╭──

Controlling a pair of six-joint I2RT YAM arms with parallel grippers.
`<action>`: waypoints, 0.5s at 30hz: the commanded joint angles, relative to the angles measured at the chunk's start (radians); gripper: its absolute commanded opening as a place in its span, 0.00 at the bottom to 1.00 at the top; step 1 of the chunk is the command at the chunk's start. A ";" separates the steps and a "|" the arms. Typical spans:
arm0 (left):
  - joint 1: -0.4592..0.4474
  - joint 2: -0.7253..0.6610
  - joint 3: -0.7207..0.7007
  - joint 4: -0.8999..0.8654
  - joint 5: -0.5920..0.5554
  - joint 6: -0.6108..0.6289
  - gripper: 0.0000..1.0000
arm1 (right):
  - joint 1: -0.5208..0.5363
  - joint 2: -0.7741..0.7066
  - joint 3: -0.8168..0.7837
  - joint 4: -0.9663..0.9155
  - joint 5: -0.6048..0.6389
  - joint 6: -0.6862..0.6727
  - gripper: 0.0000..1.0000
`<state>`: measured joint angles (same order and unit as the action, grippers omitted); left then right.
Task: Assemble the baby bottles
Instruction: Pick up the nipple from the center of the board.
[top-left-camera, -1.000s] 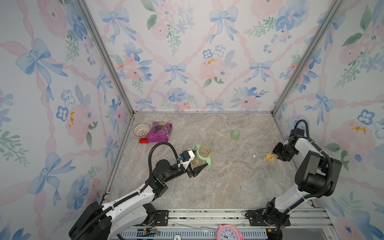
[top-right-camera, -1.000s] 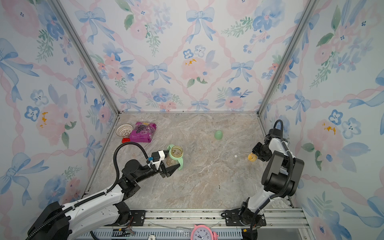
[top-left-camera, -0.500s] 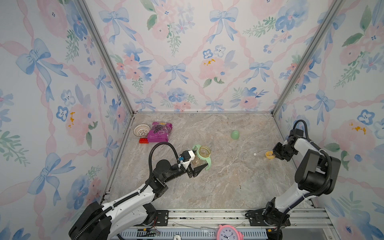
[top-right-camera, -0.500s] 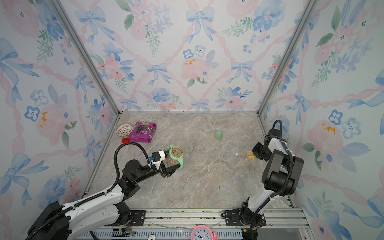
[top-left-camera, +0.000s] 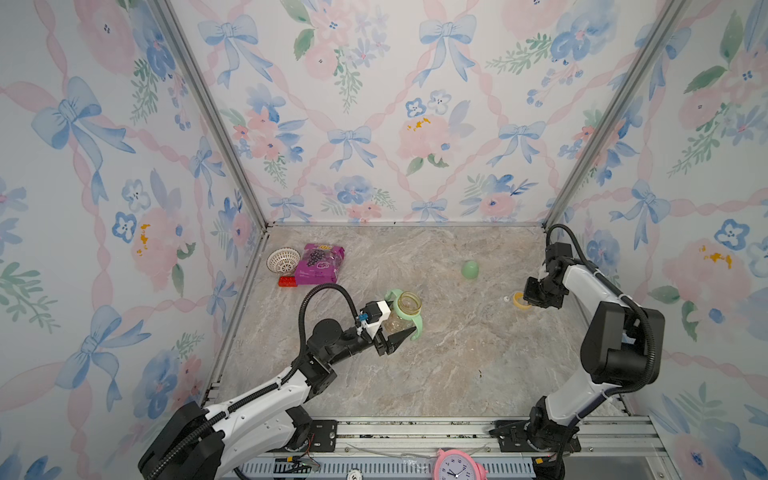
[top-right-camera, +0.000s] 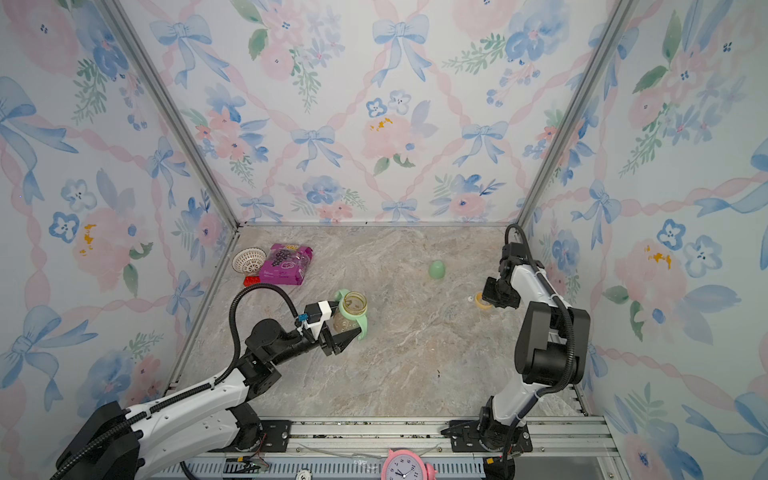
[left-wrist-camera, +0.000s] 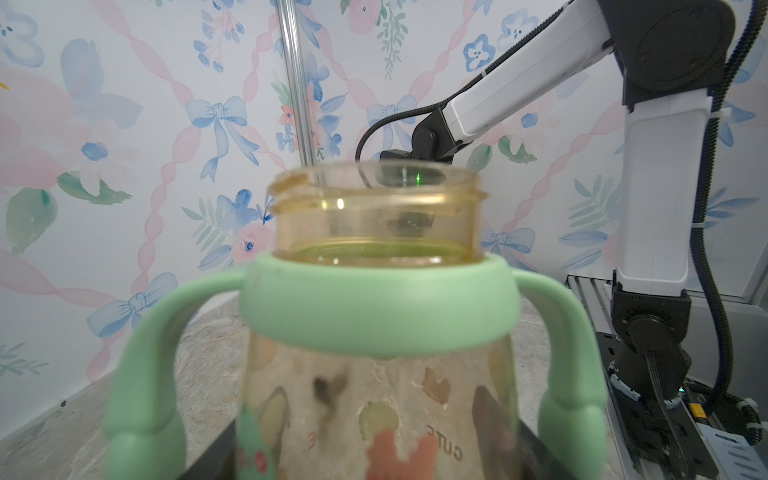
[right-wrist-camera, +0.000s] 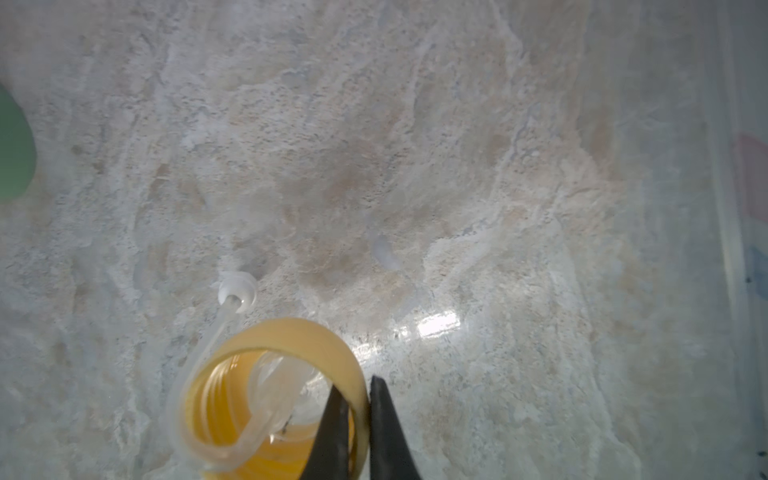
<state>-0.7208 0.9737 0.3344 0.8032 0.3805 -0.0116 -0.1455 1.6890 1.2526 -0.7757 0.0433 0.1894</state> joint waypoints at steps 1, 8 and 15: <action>-0.008 0.013 0.012 0.014 -0.006 0.004 0.22 | 0.086 -0.107 0.058 -0.091 0.163 -0.060 0.00; -0.015 0.136 0.106 0.029 0.001 -0.060 0.18 | 0.506 -0.313 0.149 -0.067 0.676 -0.319 0.00; -0.077 0.326 0.217 0.136 -0.034 -0.093 0.17 | 0.877 -0.365 0.227 0.178 1.014 -0.700 0.00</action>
<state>-0.7834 1.2579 0.5102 0.8371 0.3576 -0.0700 0.6727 1.3254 1.4345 -0.7010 0.8352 -0.2962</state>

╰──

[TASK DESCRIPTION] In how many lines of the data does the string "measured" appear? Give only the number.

[ANSWER FOR THE TASK] 2